> Task objective
The string "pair" appears in some lines of the entries that follow; copy each such line.

Saved entries
══════════

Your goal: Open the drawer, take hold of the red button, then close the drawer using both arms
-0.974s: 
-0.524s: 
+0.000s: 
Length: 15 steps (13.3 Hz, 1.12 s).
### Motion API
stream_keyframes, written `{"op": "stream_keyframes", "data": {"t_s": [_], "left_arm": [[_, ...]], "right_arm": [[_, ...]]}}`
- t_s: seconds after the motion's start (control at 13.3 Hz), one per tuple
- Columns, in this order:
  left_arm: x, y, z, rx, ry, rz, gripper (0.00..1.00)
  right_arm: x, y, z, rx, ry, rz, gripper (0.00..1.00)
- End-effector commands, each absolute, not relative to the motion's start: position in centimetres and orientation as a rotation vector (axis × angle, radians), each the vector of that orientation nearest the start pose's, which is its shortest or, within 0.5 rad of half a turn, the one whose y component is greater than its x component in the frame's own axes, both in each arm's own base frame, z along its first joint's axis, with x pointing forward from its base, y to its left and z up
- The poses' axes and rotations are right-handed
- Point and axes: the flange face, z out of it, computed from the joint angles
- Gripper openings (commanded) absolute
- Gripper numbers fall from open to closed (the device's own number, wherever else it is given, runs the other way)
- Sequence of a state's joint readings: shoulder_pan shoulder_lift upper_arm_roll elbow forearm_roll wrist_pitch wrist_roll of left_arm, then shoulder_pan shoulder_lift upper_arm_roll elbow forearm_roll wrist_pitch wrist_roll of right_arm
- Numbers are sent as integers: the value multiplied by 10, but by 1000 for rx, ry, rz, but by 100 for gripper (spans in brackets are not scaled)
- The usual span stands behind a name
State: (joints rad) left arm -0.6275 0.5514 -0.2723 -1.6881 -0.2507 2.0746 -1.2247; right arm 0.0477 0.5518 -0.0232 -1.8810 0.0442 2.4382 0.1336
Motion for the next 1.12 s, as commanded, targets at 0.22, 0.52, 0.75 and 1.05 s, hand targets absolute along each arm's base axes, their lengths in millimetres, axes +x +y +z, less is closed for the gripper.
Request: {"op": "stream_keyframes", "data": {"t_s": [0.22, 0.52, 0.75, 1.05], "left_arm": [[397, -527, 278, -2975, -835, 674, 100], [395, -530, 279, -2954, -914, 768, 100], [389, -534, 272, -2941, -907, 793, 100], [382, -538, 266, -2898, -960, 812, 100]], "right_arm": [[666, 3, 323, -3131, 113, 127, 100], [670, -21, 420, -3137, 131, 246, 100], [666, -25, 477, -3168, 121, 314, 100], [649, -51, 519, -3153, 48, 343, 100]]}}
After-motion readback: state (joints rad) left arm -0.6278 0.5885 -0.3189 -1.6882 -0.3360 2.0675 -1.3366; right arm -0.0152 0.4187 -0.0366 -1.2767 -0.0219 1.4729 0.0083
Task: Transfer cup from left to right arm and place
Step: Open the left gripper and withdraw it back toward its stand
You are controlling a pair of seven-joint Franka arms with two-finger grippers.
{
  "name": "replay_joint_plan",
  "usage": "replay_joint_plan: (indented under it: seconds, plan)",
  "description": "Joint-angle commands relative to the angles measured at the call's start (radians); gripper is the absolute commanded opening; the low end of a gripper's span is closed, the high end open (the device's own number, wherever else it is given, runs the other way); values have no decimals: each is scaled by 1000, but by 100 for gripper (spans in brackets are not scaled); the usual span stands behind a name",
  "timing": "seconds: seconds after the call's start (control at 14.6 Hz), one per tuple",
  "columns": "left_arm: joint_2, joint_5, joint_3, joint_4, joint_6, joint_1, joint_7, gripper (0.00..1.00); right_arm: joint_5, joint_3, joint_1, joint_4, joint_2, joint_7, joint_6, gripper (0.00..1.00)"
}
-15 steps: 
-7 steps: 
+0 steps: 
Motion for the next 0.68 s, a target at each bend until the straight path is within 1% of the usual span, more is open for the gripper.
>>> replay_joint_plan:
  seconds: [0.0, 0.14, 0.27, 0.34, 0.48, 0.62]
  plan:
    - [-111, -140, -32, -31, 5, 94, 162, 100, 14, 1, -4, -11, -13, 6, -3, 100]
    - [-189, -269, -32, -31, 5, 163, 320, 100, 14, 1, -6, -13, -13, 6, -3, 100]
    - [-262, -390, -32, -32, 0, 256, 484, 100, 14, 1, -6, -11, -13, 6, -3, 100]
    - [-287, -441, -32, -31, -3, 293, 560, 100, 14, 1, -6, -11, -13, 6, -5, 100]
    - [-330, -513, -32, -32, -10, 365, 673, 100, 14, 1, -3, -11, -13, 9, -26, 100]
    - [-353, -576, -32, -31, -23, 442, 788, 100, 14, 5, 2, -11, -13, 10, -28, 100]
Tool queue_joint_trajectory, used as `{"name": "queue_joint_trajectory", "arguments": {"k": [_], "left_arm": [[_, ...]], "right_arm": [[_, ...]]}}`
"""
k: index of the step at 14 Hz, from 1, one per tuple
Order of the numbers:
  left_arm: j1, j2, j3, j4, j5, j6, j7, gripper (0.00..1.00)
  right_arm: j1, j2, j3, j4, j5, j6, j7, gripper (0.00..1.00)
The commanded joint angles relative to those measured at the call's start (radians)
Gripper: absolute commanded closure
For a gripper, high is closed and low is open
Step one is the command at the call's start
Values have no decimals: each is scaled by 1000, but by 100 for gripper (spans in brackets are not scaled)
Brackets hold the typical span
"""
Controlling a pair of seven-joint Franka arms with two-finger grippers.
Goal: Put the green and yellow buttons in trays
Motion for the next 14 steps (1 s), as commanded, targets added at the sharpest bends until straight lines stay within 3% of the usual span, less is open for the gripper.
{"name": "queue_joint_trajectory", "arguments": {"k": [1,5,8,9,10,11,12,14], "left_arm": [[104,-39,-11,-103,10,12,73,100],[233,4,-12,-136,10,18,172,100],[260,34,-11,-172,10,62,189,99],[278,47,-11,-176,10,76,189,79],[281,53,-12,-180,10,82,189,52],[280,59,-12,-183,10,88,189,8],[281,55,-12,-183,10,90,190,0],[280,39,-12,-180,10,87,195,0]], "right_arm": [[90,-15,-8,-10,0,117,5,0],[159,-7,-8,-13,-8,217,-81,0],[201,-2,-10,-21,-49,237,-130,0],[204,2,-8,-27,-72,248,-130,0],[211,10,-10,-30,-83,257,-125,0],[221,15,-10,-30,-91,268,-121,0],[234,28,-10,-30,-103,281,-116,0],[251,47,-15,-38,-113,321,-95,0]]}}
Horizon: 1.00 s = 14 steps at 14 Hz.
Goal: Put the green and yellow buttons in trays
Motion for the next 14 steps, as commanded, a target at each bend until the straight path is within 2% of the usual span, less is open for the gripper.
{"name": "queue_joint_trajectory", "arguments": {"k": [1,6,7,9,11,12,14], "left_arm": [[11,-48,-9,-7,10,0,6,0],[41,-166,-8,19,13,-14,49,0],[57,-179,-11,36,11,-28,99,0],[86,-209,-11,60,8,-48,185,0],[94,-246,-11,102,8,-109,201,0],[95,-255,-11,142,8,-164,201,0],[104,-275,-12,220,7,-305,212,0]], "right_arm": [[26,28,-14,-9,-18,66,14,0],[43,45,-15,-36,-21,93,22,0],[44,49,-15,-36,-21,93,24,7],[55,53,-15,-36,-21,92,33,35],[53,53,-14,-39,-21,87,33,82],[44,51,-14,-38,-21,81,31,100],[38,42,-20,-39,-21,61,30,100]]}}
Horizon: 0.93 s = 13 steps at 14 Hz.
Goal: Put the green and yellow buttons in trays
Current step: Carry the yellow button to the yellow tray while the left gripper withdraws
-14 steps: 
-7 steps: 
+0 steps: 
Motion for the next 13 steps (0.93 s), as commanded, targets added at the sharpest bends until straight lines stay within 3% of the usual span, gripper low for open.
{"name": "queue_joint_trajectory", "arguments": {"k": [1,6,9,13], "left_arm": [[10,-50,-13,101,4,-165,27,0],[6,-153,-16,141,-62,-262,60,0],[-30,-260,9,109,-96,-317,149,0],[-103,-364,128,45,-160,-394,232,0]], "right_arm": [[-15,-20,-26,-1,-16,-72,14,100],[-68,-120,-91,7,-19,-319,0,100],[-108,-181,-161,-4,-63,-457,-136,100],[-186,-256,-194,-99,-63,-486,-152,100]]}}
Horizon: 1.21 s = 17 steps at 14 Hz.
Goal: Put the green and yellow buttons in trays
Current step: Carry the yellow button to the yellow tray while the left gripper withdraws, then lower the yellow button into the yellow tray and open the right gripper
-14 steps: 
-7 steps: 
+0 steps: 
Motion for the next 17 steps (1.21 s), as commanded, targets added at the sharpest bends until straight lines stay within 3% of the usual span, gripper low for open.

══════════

> Your solution
You are controlling a pair of seven-joint Franka arms with two-finger grippers.
Controlling a pair of seven-joint Franka arms with two-finger grippers.

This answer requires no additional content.